自分の揶揄に対して余りにも素直な反応をするものだから思わず笑ってしまう。
「っ…何も笑う事無いじゃないか」
「いやいや、陛下がお可愛らしいものだからつい」
「可愛いとか言われても嬉しくないよ」
「それは失礼、では凛々しくて立派と言っておきましょう」
「思ってもいないくせに」
「実際思ってないからな」
「………」
紫苑の語彙に罵詈雑言の類いは殆ど入っていない、だからちょっと腹がたっても相手に言い返す言葉がとっさには出てこない。

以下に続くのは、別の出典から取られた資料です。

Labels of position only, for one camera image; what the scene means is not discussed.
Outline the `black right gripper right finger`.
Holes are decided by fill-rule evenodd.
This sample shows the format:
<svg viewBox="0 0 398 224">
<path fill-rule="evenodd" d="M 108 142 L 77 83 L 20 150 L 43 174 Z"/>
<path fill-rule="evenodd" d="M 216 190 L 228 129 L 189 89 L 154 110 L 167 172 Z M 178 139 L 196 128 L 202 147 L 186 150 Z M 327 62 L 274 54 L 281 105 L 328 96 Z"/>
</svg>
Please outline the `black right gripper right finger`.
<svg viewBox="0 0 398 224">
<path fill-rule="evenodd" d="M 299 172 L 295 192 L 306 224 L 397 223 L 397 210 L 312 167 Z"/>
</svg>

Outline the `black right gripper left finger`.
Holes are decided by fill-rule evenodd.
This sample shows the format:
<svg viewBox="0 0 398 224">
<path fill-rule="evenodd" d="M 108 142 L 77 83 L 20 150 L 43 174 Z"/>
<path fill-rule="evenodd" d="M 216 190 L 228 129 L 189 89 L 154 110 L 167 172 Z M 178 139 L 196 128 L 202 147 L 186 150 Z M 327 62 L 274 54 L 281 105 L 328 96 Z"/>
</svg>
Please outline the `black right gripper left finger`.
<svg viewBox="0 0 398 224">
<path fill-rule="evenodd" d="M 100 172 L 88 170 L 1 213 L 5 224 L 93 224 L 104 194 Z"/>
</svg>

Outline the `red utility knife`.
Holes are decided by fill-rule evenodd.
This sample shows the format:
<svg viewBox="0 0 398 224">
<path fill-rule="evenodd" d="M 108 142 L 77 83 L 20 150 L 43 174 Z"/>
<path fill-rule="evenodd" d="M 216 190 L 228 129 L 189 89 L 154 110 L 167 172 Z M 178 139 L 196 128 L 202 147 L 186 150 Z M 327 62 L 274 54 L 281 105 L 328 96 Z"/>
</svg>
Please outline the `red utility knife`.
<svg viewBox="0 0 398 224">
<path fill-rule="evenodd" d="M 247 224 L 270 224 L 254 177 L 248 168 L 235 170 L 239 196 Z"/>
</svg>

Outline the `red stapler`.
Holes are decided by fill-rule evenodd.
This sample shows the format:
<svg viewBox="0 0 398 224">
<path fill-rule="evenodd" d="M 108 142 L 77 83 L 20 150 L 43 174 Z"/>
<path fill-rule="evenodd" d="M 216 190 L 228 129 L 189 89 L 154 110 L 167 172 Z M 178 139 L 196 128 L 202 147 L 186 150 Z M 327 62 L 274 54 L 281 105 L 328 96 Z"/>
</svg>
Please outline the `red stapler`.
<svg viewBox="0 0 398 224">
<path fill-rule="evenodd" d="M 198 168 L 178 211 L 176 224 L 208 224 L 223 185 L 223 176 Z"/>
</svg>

本当に坊っちゃん育ちな事だといつもは呆れるがこの意味をなさない軽口の押収を止めるタイミングには丁度良いと止めていた愛撫を再び施す。
「んッ、ぁ」
再開された指の動きに紫苑は身体をひくりと痙攣させた。
「ネズミ…っ、指冷たいね」
「あんたの身体は逆に熱いな」
行為を始める前までの紫苑は指の先まで冷えきってていたのに、今や触れるだけで焼ける様に熱い。
焼けて爛れてしまいそうな程に、
そうしたらおれは焼きつくされてしまうのだろうか紫苑に。
一瞬頭のすみでNo.6という理想都市に焼かれた故郷を見た。
熱くて、痛くて、苦しくて、何より理解出来なくて。
おれは、
おれは―‥。
「ネズミ?」
紫苑が不思議そうに顔を覗きこんできた。
曇りの無いその澄んだ瞳の色にとっさに声が出ないでいるとふっと柔らかくその相好を崩し自分をふわりと柔らかく抱き込んだ。
「なっ!?」
流石にびっくりして声が出る。
いきなり何すんだこのお坊ちゃんは。
「ネズミ、何か変な顔をしてるよ」
「舞台の花形に向かって変な顔とは大した度胸だな」
「いや、そういう意味じゃなくて。何て言うのか‥あぁもう適切な言葉が出てこない」
「勉強不足だな。勉強が取り柄の癖に、あんたはもっと本を読むべきなんだ」
「結構読んでいるつもりなんだけどな」
「読んだ分がきちんと理解して頭に入ってなければ意味がないだろう。ってか何でおれはあんたに抱きしめられてんだ手が動かせ無いんですけど」
触れあった肌の温もりと一緒に紫苑の心音も伝わってくる。
それ程に自分達は近くにいるのだと自覚する。
「何か変な顔してるから温めようかなって。寒いから顔の表情筋も固まるんだよきっと」
まだ変な顔言うかこいつは。
「大丈夫だよ、言われなくたってすぐ熱くなる」
そうやって溶け合う。
おれとあんたは。
それでもすれ違う。
おれとあんたは。
いつかあんたはいっていただろうか、西ブロックとNo.6の共存を。
第三の道を選びたいと。
紫苑、きっとそれは出来ないよ。
おれ達がどんなに交わろうと叶わないままだ。
何故ならあんたの望みはおれが崩すから。
理想都市と謳われる寄生都市を崩落させて、それでようやくおれは救われる。
だから、紫苑。
この熱に伴うこの気持ちはあんたへの裏切りへの罪の証なのかもしれない。
END
紫苑を裏切っているのに紫苑が嫌いじゃないというアンバランスさに悩んでいるネズミ。